Chandigarh is the pride of Indian city planning. As the Punjab was divided up between India and Pakistan with the former regional capital Lahore ending up on Pakistani soil there was suddenly the need for a new capital city. As a result 2 American city planners were hired to develop this city from scratch. Yet they were forced to pull out of the project due to the death of one of the head planners. A new city architect was subsequently found in the Swiss designer and artist Le Corbusier who with his small Anglo-Swiss-Indian team created the now joint capital of Haryana and Punjab provinces from scratch in the early 1950s. The whole city of 1 Million inhabitants is divided up into 1200x800m super-blocks or "sectors" along a grid incorporating natural boundaries such as rivers. Each block has a residetial, educational, commercial and green area and seen from above the setup very closely resmbles the towns you can build with the computer game Sim City. It was interesting to visit the architectural museum to gain insight into the stages of planning and also look at models and pictures of the provincial government buildings as well as some of the statues and works of art Le Corbusier designed on top of the purely architectural project work.
The result is a pleasant and unusually clean city with wide roads and a commendably well thought through system of cycle routes. At night, though, the many arcades are lined with countless homeless sleeping outside and overcrowding, similar to pretty much all other Indian cities, has added a number of ramshackle tent slums onto the fringes of town.
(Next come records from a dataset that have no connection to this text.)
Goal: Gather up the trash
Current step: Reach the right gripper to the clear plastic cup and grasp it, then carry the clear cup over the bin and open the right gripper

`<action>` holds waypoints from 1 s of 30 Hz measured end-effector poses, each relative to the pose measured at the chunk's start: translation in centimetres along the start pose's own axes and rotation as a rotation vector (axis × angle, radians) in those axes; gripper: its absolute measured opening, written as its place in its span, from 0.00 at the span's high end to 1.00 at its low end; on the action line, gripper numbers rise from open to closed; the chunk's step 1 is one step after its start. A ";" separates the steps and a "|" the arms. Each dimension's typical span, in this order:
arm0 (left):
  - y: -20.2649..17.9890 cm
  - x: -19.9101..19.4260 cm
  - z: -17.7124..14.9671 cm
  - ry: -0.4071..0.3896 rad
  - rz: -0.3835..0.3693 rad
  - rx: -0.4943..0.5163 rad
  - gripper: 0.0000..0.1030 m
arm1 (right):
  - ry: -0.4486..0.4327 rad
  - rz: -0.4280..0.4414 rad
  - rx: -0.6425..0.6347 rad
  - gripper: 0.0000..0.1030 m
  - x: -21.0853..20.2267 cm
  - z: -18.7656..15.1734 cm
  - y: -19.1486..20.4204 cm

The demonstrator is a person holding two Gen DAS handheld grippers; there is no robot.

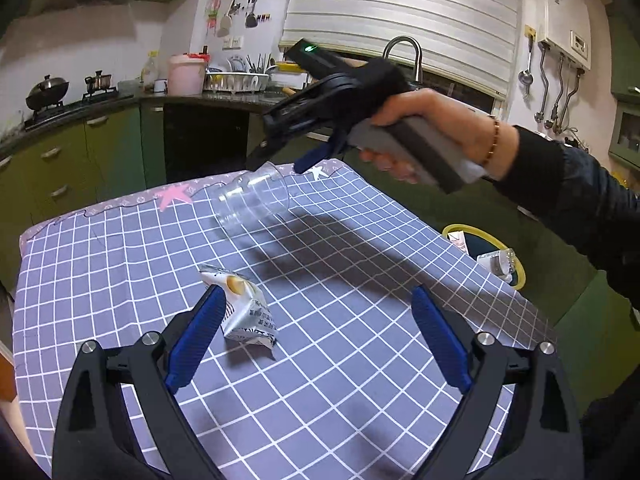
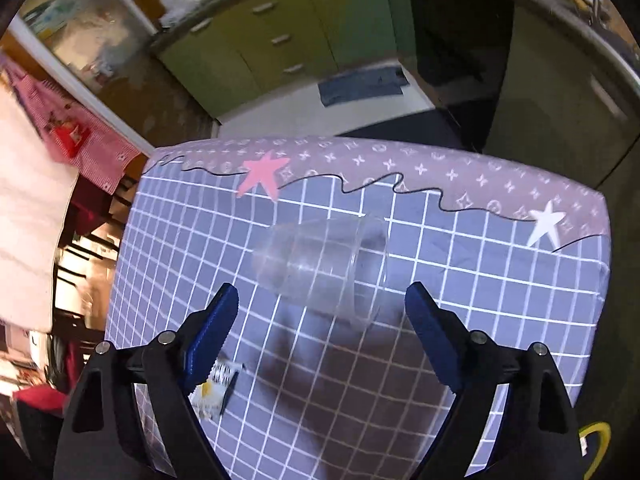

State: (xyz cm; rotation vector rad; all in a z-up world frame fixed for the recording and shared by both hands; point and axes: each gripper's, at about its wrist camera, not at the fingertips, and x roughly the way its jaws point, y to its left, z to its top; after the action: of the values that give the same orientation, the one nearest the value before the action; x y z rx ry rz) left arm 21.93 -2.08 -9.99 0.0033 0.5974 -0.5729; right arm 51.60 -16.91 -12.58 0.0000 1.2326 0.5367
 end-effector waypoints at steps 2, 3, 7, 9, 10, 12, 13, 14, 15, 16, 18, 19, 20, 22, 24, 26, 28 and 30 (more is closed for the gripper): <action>-0.1 0.0 -0.1 0.000 0.002 -0.001 0.13 | 0.009 -0.007 0.001 0.33 0.7 -0.3 -0.1; -0.1 0.1 -0.1 0.000 0.000 -0.003 0.13 | 0.011 -0.009 0.003 0.36 0.8 -0.2 0.0; 0.2 0.0 -0.1 0.001 -0.007 -0.013 0.13 | 0.005 -0.006 0.005 0.42 1.1 -0.3 0.2; 0.1 0.0 -0.1 0.000 -0.007 -0.011 0.13 | 0.003 0.005 0.006 0.52 1.3 -0.3 0.2; 0.0 0.0 -0.1 0.001 -0.006 -0.007 0.13 | 0.004 0.007 0.004 0.63 1.2 -0.4 0.3; -0.2 0.0 -0.1 0.002 -0.002 0.002 0.13 | 0.001 0.020 0.000 0.79 1.0 -0.6 0.5; -0.3 0.0 -0.1 0.002 0.000 0.006 0.13 | -0.002 0.034 -0.002 0.83 1.0 -0.7 0.6; -0.4 0.0 -0.1 0.004 -0.002 0.007 0.13 | -0.006 0.037 -0.006 0.86 0.8 -0.8 0.8; -0.4 0.1 -0.1 0.006 -0.003 0.008 0.13 | -0.018 0.041 -0.012 0.88 0.5 -1.0 1.0; -0.4 0.1 -0.2 0.007 -0.002 0.008 0.13 | -0.030 0.048 -0.016 0.93 0.0 -1.1 1.1; -0.5 0.2 -0.2 0.010 0.004 0.011 0.13 | -0.055 0.045 -0.027 0.94 -1.0 -1.4 1.5; -0.5 0.3 -0.3 0.011 0.007 0.012 0.13 | -0.063 0.042 -0.035 0.94 -1.6 -1.6 1.6; -0.5 0.3 -0.2 0.012 0.009 0.013 0.13 | -0.076 0.040 -0.044 0.94 -2.4 -1.8 1.8; -0.5 0.4 -0.3 0.012 0.011 0.015 0.13 | -0.094 0.033 -0.063 0.94 -3.9 -2.5 2.2; -0.5 0.4 -0.3 0.011 0.014 0.016 0.13 | -0.117 0.018 -0.083 0.94 -5.7 -3.3 2.6; -0.4 0.5 -0.4 0.012 0.015 0.018 0.13 | -0.140 0.000 -0.101 0.94 -7.7 -4.5 2.7; -0.5 0.6 -0.4 0.013 0.018 0.022 0.13 | -0.173 -0.034 -0.110 0.94 -10.4 -6.4 2.4; -0.7 0.6 -0.5 0.014 0.021 0.029 0.13 | -0.202 -0.074 -0.106 0.94 -12.8 -8.4 1.5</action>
State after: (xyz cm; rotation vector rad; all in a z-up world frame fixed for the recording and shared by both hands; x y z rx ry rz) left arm 21.72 -2.91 -10.67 0.0407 0.6015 -0.5620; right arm 40.60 -22.97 -3.66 -0.0788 1.0021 0.5233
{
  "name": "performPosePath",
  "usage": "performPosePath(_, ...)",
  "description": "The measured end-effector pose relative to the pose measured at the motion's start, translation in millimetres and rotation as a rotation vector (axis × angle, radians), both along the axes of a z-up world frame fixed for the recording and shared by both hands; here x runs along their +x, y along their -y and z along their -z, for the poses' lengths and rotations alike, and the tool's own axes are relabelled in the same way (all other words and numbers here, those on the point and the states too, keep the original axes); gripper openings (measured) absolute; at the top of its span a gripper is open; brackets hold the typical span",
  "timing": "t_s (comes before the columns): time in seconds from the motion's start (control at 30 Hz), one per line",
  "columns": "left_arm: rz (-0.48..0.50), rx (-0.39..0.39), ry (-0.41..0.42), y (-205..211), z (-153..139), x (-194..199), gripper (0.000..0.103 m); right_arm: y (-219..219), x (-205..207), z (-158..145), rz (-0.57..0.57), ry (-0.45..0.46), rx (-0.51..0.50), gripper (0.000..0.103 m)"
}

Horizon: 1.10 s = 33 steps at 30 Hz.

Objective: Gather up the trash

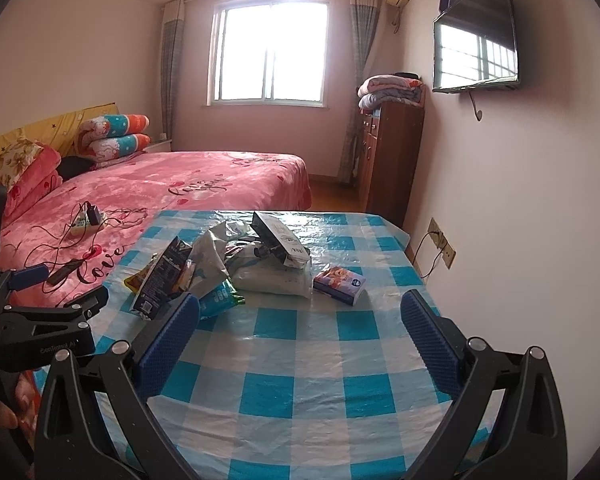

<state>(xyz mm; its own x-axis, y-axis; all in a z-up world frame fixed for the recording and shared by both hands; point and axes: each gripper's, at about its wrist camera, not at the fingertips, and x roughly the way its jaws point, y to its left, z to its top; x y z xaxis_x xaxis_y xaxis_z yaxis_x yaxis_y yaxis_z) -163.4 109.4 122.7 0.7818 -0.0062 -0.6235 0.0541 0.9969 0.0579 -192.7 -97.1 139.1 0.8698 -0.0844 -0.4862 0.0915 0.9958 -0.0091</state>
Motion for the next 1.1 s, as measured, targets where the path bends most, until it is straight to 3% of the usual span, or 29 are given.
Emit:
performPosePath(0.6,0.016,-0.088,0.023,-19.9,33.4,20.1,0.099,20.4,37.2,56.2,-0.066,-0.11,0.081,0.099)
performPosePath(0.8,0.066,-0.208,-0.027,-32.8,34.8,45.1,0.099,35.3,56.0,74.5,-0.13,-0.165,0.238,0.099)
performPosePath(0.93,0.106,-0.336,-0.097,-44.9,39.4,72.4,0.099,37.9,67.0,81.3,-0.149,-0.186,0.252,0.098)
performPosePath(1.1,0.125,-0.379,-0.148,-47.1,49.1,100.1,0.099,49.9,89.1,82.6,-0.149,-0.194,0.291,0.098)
Sadly we could not look at the actual government buildings, the high court or Le Corbusier's iconic open hand sculpture without a permit from the tourism office in the light of tightened security after the latest blasts. So instead we took a pedalboat onto a local lake for a waterbird spotting spree.

We also wandered through some of the many parks, the most notable of these being the quirky Rock Garden. This was started up in secret and illegally by its initiator, 80 year old Nek Chand, in a plot of woodland and only dicovered years later during a land survey when he had already single-handedly transformed heaps of recycled junk and cement into a few acres of artwork. Rather than demolish everything the council recognised the collection's artistic value and granted Nek a regular salary and a small army of workers to extend his dream. The result of probably one of India's most effective recycling projects is now a world of passages, waterfalls and figures made of concrete, scrap metal and duvets, electrical sockets, bathroom tiles, bangles,etc. The photos speak for themselves.